Networked and automated locking systems are an easy to use and to administer solution for governmental and commercial use, especially in combination with advanced authentication technologies like RFID-based keys. Regardless of the advances of authentication technologies locking systems still use electric motor transmission units, which are controlled by an authentication and control unit. From an economic and an engineering point of view this approach has significant weaknesses. The main issue is the transformation of the rotational movement generated by the motor into a translational movement, which is necessary for locking applications. This leads to the implementation of a complex transmission and an inappropriate and inefficient mode of operation for the used electric motors, inflicting the reliability and increasing the overall cost as well as the required building space of the system. Consequently, there is a need to reduce the complexity and the cost of locking systems by optimizing the actuator and the mechanical components.

An alternative approach for actuators is usable with Shape Memory Alloys (SMA) and the Shape Memory Effect. Components made from SMA can return after a deformation into a pre-trained shape under certain thermal and mechanical conditions. SMA-based components can provide mechanical work as well as high forces while returning to their previous shape. Common SMA-based actuators have the form wire and provide significant pull forces when activated thermally. So it becomes possible to replace conventional electric motors and the necessary transmission with SMA-based wire actuator.
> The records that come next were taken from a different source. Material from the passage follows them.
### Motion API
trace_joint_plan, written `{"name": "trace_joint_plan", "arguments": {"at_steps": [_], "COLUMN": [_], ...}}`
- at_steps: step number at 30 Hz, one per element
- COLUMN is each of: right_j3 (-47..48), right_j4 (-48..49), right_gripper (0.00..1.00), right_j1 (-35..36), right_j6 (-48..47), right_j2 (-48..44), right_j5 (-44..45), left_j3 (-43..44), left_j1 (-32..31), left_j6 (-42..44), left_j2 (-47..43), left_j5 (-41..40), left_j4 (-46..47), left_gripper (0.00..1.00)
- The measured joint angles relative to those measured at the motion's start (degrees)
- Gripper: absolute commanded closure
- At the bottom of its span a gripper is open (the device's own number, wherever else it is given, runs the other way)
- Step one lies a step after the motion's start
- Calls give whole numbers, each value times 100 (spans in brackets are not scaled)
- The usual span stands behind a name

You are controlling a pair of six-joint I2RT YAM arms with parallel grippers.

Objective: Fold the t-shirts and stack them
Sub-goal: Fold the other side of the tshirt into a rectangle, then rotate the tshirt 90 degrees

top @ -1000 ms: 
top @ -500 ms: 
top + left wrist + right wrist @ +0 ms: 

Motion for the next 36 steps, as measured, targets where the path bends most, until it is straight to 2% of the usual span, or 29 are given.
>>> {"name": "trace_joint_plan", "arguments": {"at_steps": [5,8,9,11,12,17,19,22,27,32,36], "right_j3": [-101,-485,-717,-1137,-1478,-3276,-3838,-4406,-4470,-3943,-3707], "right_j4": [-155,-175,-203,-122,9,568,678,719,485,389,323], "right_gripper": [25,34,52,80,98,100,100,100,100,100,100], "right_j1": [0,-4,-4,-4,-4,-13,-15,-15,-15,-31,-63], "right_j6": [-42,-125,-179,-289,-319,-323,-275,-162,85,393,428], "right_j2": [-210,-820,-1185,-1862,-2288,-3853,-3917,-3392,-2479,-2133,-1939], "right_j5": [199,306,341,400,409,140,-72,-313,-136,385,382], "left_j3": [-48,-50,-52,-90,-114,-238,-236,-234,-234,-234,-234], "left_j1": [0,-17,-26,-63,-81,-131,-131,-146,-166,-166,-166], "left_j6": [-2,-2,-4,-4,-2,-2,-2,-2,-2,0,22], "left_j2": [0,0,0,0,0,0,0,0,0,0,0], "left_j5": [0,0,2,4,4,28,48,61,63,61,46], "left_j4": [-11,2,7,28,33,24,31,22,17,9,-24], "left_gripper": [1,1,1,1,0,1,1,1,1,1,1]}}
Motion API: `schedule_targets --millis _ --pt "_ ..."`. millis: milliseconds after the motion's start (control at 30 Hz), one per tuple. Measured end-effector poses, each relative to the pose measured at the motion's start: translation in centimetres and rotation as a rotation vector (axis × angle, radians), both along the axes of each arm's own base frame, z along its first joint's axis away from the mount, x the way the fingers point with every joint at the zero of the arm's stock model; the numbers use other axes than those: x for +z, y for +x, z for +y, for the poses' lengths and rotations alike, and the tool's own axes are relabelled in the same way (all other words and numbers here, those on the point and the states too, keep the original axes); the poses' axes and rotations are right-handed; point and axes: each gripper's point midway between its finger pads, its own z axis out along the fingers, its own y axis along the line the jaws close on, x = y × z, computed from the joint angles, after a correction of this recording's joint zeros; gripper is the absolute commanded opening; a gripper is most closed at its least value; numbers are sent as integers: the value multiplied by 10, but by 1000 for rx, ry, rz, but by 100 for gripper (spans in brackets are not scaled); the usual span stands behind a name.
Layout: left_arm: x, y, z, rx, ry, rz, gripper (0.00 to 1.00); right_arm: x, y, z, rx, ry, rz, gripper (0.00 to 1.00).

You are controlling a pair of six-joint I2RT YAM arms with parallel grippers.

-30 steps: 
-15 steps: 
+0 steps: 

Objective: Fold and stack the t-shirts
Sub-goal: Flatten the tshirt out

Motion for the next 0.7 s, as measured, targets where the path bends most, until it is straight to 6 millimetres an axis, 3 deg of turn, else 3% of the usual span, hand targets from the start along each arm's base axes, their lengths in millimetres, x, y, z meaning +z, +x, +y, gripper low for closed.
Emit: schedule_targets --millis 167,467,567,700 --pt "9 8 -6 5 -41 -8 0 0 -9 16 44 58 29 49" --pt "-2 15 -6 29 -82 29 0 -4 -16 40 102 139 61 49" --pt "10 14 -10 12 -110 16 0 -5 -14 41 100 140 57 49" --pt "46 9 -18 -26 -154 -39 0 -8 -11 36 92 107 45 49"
The article provides an overview of the requirements and restrictions for the application of SMA in locking systems, illustrating the issues of existing locking system designs and an approach to overcome their limitations with a system based on SMA. After a short introduction chapter two introduces SMA as an alternative approach for actuators. Chapter three focuses on the main issues of locking systems and explains the requirements for the development of new actuators for locking devices. Chapter 4 describes the conceptual development of an approach for a SMA-based locking system illustrating security issues. The article concludes with a summery and an outlook.